09- February - 08 April 2017
Massimo De Carlo, London
Massimo De Carlo London is proud to present a suite of grey paintings spanning the four decades of German artist Günther Förg’s acclaimed career. First executed in 1973 and continuing through to his death in 2013, these elegant, dense works showcase not only the artist’s evolving relationship with the monochrome, but also embody the multiple material and conceptual concerns found elsewhere across his broad practice.
A mainstay of his early career, Förg began his first monochrome paintings whilst still studying at the Academy Fine Arts, Munich in the 1970s. These have proven to be some of the darkest of his canvases, the infinite tones of grey wash layered translucently with a sponge, leaving highlights that barely stifle the stark black of the primer beneath, as if streaks on a school chalkboard. From 1973 to 1976 Förg was executing one painting a week, every week and, gradually, what had initially been an exercise in reduction and refusal became a process of accretion, opening up the surface of his paintings and establishing the textural diversity that would come to characterise his work.
Günther Förg, Untitled, 1996 (Detail)
By the mid-1990s, the grey paintings had become more gesturally dense, their nimble execution, tonal complexity and compositional layering implicitly referencing the extent of Förg’s materially eclectic practice. Despite most immediately resembling the deconstructed hatching of the ‘Gitterbilder’ or ‘Grid Paintings’, here too is visible the material physicality of the 1970s ‘Lead Paintings’, the windows and staircases of the mid-1980s architectural photography, the floating horizon lines of the late 1980s ‘Window Watercolours’ and the gauged, undulating surfaces of the 1990s bronzes. With their jagged fields and broken zips, these paintings remain touchstones for Förg’s entire practice, embodying it’s emotional handling of formal disciplines and geometric structures.

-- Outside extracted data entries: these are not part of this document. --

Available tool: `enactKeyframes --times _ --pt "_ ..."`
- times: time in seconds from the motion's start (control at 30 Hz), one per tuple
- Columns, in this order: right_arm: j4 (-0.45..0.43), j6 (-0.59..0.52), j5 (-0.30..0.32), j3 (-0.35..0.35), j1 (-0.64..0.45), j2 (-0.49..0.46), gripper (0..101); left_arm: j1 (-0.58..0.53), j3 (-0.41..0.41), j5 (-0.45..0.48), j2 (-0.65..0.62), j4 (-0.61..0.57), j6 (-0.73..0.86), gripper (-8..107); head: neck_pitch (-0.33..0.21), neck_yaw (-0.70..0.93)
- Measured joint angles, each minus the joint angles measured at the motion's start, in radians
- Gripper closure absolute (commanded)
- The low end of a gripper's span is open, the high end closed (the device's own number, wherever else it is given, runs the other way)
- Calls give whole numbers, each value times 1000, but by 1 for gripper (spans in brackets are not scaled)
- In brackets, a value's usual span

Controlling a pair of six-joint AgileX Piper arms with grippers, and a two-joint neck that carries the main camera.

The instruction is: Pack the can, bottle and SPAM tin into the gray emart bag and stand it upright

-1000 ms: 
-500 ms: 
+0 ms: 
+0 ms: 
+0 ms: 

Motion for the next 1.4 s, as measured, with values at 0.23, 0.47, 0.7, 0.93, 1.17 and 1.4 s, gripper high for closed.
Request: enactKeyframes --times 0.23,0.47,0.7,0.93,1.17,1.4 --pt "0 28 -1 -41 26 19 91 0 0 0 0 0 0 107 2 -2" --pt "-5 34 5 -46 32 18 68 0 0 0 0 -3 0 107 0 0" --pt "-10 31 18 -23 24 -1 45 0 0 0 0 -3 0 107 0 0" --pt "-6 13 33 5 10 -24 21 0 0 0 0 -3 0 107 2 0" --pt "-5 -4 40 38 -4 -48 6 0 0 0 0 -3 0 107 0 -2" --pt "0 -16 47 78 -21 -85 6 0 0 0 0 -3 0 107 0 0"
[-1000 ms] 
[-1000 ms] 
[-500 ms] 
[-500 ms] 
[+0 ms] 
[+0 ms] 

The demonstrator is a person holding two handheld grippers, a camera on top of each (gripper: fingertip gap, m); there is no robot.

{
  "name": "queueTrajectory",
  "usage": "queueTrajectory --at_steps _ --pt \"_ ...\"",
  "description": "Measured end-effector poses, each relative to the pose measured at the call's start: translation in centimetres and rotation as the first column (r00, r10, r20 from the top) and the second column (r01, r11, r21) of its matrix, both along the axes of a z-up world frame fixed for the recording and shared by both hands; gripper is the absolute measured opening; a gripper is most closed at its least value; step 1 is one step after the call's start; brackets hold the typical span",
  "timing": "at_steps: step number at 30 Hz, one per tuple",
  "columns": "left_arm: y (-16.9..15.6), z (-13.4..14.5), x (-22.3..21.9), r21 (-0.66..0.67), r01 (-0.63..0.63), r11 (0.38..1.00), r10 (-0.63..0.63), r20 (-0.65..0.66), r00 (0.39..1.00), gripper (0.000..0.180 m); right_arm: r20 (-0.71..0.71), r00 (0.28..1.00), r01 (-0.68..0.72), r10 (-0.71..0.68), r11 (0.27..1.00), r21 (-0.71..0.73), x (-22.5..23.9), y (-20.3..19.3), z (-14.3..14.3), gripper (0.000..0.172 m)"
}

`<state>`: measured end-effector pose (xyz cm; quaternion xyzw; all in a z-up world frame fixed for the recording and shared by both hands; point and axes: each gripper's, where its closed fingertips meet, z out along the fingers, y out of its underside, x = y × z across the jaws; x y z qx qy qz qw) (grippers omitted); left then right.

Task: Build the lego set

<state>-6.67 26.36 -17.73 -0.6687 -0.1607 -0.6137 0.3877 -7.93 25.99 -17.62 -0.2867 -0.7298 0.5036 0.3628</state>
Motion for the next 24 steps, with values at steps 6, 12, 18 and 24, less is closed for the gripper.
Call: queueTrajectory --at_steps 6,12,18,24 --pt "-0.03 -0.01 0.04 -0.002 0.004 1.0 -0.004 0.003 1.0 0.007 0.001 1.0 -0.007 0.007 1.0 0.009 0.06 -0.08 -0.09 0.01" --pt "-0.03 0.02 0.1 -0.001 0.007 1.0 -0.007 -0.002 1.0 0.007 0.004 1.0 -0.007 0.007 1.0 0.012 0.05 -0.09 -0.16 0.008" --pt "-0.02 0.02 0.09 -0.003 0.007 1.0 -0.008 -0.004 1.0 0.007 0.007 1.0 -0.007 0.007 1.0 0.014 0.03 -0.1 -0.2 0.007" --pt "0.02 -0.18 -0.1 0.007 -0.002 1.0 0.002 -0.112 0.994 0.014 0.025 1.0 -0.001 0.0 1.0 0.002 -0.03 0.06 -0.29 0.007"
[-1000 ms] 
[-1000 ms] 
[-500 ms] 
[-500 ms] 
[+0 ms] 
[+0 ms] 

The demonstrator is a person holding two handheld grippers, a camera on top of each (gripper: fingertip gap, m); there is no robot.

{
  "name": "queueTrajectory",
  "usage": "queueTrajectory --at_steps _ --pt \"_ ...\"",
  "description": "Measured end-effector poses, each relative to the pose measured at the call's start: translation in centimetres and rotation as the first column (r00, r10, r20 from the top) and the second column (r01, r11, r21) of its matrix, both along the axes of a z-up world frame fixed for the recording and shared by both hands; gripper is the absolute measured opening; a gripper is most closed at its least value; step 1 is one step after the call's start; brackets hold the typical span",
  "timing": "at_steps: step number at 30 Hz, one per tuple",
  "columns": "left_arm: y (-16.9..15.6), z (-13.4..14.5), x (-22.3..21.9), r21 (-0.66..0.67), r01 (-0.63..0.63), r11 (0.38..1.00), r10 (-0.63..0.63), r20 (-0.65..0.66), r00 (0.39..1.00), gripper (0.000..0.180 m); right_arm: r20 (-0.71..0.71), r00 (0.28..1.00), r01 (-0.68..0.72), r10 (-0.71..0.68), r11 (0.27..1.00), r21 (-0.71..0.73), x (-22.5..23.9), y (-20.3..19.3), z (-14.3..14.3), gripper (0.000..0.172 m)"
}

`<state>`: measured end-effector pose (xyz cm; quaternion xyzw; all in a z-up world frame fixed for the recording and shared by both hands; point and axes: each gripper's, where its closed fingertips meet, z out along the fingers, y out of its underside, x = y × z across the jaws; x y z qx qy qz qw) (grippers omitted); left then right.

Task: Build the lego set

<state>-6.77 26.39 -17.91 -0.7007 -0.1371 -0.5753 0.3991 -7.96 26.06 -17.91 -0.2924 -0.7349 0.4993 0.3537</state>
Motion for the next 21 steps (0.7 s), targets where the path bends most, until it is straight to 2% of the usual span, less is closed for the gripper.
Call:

Günther Förg (1952-2013) was born in Füssen, Germany in 1952. His work has been shown in important institutions such as Museum Brandhorst, Munich, Germany (2014); Museo Carlo Bilotti, Rome, Italy (2013); Fountain Beyeler, Basel (2009); Langen Foundation in Neuss (2007); Kunstmuseum Basel (2006); Gemeentemuseum The Hague (2006); Tel Aviv Museum of Art (2002); Museo Nacional Centro de Arte Reina Sofía/Palacio de Velazquez, Madrid (1998); Tokyo Museum of Contemporary Art, Tokyo (1991); Newport Harbor Art Museum, Newport Beach (1989) and SFMoMa, San Francisco (1989). Works by Förg are part of major museum collections such as the Stedelijk Museum (Amsterdam); National Gallery of Canada (Ottawa); Museum für Monderne Kunst (Frankfurt); Ludwig Museum (Cologne); Tate Modern (London); Museum of Modern Art (NY); SFMoMa (San Francisco) and Hamburger Bahnhof-Museum für Gegenwart (Berlin).